Work item: Beneath this line is the data. Output exactly the lines from the line with "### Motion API" to the line with "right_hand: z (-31", both ends included, and nothing more.

*** Data to process Section Begins ***

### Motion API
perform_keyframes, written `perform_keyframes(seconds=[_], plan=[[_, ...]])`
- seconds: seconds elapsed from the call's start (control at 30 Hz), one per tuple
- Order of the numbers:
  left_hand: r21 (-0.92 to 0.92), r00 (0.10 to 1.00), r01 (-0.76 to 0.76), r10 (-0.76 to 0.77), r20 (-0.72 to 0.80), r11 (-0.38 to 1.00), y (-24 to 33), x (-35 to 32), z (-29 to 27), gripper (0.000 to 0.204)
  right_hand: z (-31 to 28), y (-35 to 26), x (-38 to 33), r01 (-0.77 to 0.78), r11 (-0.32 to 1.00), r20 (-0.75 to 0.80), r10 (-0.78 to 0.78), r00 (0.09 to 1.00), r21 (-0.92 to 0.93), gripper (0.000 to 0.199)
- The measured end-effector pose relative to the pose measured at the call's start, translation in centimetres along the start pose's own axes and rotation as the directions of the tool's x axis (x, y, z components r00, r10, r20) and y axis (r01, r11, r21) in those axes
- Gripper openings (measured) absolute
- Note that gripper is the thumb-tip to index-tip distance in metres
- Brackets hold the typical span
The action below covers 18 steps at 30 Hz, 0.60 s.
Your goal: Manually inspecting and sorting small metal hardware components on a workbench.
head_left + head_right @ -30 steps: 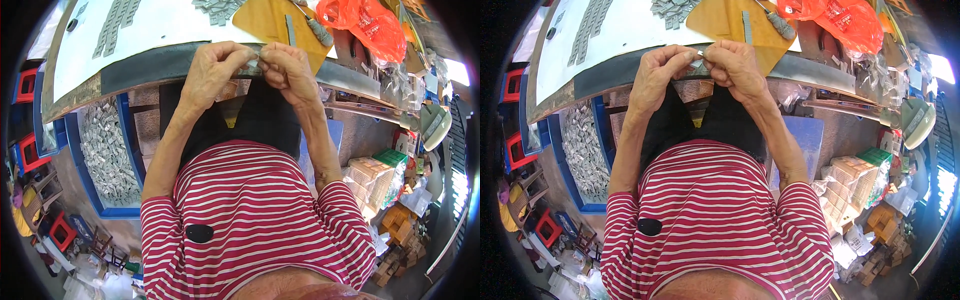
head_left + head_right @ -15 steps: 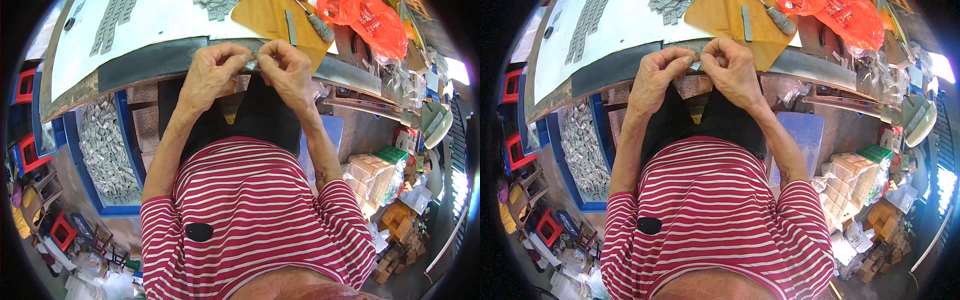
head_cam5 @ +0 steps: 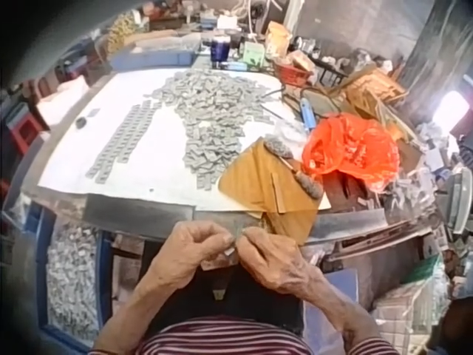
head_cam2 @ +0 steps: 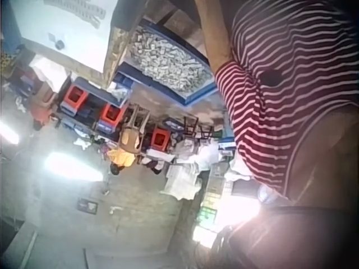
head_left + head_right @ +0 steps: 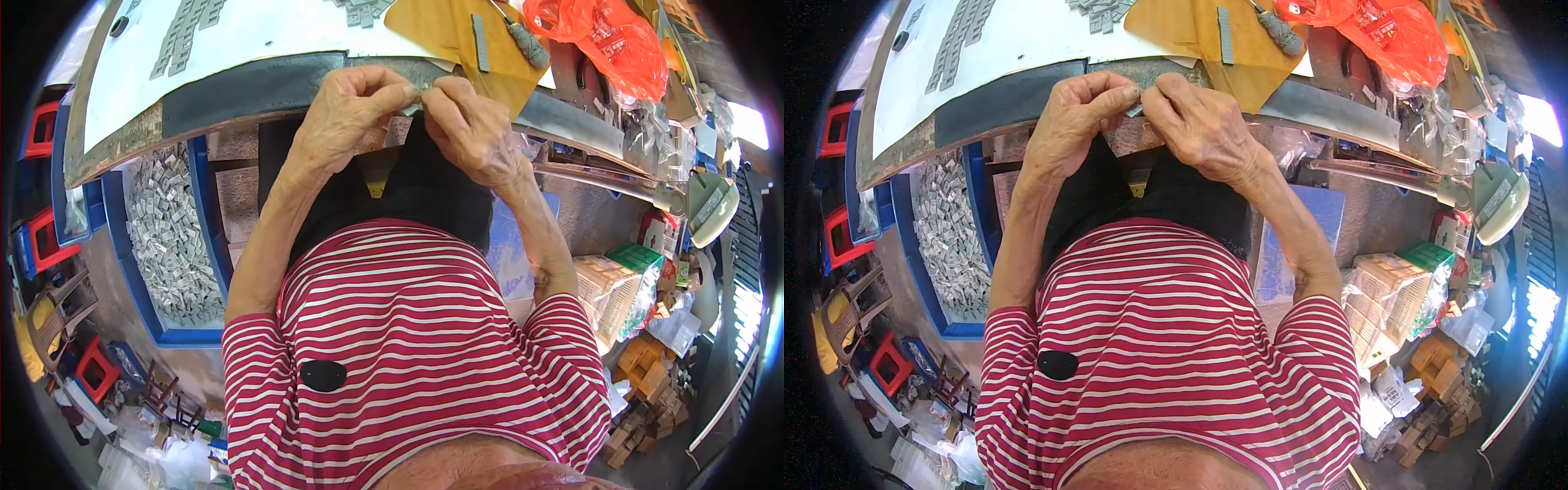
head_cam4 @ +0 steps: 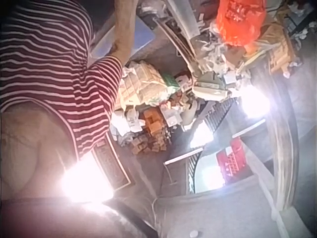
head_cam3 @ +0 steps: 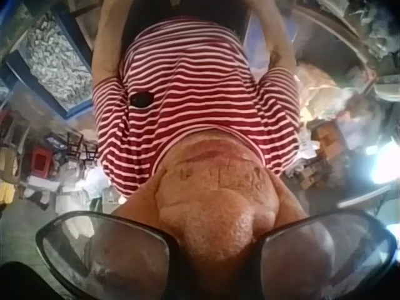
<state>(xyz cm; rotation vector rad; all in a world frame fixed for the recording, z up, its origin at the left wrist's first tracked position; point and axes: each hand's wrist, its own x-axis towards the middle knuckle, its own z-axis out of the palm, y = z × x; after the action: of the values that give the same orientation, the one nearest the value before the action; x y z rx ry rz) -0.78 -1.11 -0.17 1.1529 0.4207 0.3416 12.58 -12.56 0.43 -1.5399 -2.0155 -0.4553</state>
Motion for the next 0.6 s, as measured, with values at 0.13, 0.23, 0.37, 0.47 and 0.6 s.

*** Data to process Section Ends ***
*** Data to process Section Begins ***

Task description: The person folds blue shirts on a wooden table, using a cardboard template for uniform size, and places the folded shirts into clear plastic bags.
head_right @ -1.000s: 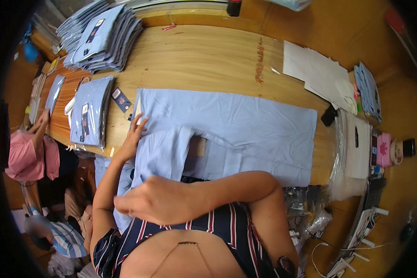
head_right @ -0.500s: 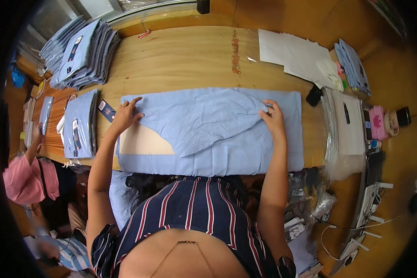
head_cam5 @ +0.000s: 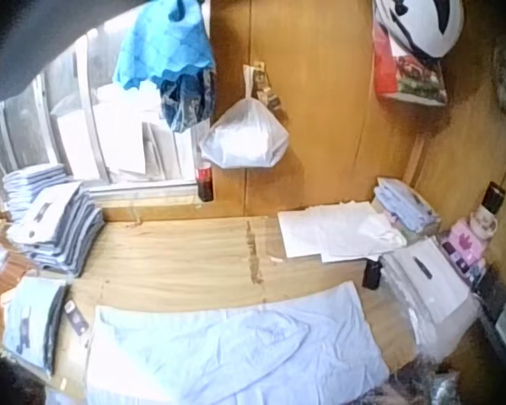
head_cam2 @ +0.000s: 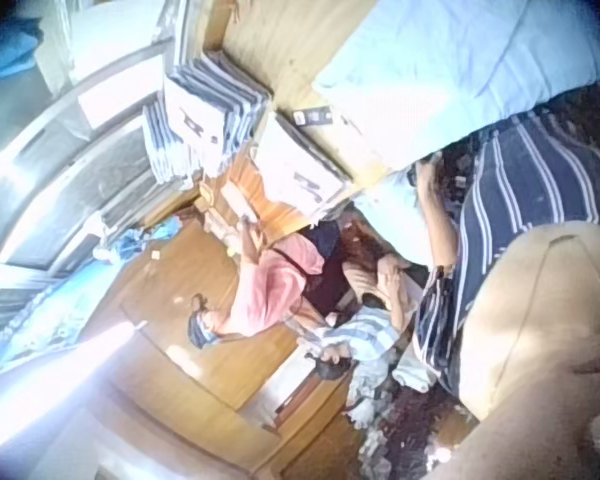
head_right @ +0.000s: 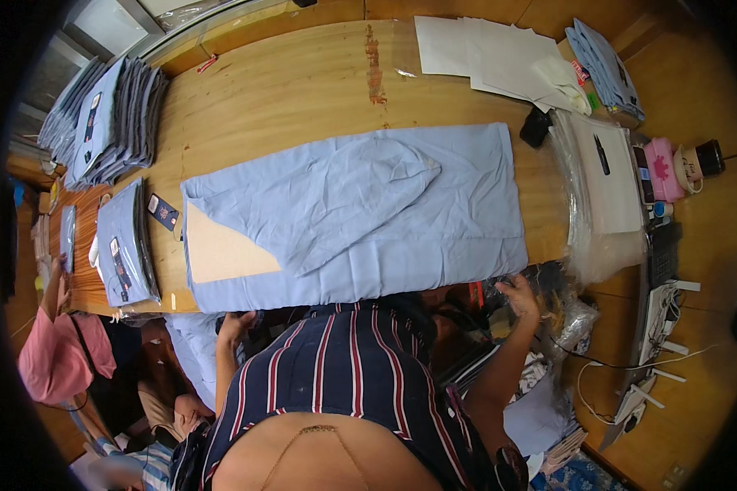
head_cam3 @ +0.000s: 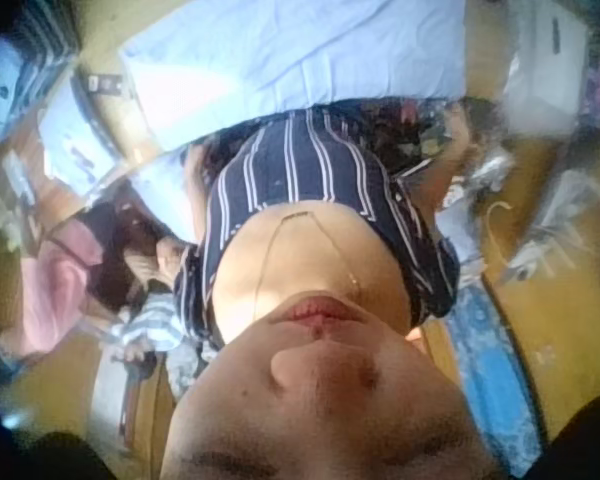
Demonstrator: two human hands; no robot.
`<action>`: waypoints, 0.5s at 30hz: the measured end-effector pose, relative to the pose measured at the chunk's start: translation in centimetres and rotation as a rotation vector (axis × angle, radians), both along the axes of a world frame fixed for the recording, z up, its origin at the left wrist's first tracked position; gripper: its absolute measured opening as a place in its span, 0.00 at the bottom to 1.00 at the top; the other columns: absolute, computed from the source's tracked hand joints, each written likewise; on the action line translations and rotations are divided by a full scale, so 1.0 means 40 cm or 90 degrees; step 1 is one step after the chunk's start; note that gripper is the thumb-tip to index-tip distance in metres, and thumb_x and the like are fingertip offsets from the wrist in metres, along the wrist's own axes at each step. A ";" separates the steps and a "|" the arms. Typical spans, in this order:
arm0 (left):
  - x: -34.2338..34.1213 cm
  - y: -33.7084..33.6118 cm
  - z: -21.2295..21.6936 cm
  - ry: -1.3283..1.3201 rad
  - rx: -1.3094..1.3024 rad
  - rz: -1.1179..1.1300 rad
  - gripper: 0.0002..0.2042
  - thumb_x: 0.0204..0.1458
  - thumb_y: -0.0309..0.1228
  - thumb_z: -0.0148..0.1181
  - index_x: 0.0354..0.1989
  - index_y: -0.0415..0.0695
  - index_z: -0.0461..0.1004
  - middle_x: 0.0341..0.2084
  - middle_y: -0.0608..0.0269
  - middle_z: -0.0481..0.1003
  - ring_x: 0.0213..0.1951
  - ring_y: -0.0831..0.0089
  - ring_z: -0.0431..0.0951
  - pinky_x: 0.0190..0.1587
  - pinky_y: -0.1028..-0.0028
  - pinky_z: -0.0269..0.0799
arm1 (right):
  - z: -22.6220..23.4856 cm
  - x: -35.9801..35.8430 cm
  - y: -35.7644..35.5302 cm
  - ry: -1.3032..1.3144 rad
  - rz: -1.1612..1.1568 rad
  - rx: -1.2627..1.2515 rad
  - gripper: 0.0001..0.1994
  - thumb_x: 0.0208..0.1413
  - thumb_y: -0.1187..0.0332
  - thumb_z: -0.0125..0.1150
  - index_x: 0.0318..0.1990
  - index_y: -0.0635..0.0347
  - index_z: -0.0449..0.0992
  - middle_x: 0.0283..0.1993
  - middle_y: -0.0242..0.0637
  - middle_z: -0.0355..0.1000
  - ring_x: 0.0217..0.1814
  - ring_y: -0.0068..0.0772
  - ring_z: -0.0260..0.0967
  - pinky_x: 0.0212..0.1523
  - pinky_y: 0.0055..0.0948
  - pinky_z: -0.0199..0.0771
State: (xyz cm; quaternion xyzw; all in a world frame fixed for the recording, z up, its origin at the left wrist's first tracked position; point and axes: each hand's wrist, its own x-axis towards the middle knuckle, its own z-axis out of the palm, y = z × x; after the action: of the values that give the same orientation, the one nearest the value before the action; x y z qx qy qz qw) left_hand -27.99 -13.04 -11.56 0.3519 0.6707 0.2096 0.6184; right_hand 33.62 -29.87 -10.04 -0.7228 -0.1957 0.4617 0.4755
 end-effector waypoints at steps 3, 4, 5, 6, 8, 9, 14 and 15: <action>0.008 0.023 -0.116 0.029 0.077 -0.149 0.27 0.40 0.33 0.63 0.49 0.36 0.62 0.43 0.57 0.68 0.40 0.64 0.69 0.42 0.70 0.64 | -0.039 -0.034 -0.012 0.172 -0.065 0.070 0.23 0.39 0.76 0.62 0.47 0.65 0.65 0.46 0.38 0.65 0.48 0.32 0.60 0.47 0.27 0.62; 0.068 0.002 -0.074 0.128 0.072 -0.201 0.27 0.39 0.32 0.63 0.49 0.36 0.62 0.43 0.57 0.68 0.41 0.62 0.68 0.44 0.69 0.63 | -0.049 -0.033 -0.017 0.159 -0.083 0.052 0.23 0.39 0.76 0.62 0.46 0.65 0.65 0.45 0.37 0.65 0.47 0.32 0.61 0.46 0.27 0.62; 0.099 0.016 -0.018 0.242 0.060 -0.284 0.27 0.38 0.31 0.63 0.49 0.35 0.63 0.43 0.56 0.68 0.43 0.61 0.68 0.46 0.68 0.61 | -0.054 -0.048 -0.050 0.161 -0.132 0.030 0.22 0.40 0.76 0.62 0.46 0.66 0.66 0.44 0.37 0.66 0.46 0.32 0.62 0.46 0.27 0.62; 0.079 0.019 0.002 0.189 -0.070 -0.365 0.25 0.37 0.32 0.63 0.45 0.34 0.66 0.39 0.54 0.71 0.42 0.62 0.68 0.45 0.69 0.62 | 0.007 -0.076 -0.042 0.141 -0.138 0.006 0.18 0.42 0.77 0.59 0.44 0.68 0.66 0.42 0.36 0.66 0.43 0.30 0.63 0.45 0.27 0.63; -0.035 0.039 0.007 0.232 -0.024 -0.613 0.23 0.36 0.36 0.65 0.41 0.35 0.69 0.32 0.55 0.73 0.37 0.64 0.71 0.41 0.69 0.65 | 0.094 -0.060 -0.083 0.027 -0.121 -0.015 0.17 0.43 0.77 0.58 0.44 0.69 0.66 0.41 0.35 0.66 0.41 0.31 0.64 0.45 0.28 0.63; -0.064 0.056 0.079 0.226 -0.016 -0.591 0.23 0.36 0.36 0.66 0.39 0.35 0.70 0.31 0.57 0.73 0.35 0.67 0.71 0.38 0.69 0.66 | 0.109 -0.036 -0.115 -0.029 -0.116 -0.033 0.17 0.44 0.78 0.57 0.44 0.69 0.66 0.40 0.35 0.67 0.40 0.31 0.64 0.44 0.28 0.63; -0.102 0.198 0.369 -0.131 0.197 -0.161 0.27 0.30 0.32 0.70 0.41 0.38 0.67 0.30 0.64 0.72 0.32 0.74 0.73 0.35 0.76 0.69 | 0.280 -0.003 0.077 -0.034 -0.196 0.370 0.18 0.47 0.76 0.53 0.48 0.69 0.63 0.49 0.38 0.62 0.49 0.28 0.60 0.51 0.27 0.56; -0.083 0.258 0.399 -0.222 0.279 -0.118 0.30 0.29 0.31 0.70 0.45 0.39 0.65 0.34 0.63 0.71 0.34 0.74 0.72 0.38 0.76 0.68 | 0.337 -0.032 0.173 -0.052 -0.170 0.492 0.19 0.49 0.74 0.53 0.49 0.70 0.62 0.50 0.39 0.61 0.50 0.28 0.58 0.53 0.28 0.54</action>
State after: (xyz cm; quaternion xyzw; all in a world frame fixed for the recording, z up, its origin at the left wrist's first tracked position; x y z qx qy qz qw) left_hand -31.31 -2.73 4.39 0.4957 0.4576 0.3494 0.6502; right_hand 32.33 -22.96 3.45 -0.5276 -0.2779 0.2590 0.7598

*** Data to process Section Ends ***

Your response:
### Motion API
perform_keyframes, written `perform_keyframes(seconds=[_], plan=[[_, ...]])`
- seconds: seconds elapsed from the call's start (control at 30 Hz), one per tuple
- Order of the numbers:
  left_hand: r21 (-0.92 to 0.92), r00 (0.10 to 1.00), r01 (-0.76 to 0.76), r10 (-0.76 to 0.77), r20 (-0.72 to 0.80), r11 (-0.38 to 1.00), y (-24 to 33), x (-35 to 32), z (-29 to 27), gripper (0.000 to 0.204)
  right_hand: z (-31 to 28), y (-35 to 26), x (-38 to 33), r01 (-0.77 to 0.78), r11 (-0.32 to 1.00), r20 (-0.75 to 0.80), r10 (-0.78 to 0.78), r00 (0.09 to 1.00), r21 (-0.92 to 0.93), gripper (0.000 to 0.199)

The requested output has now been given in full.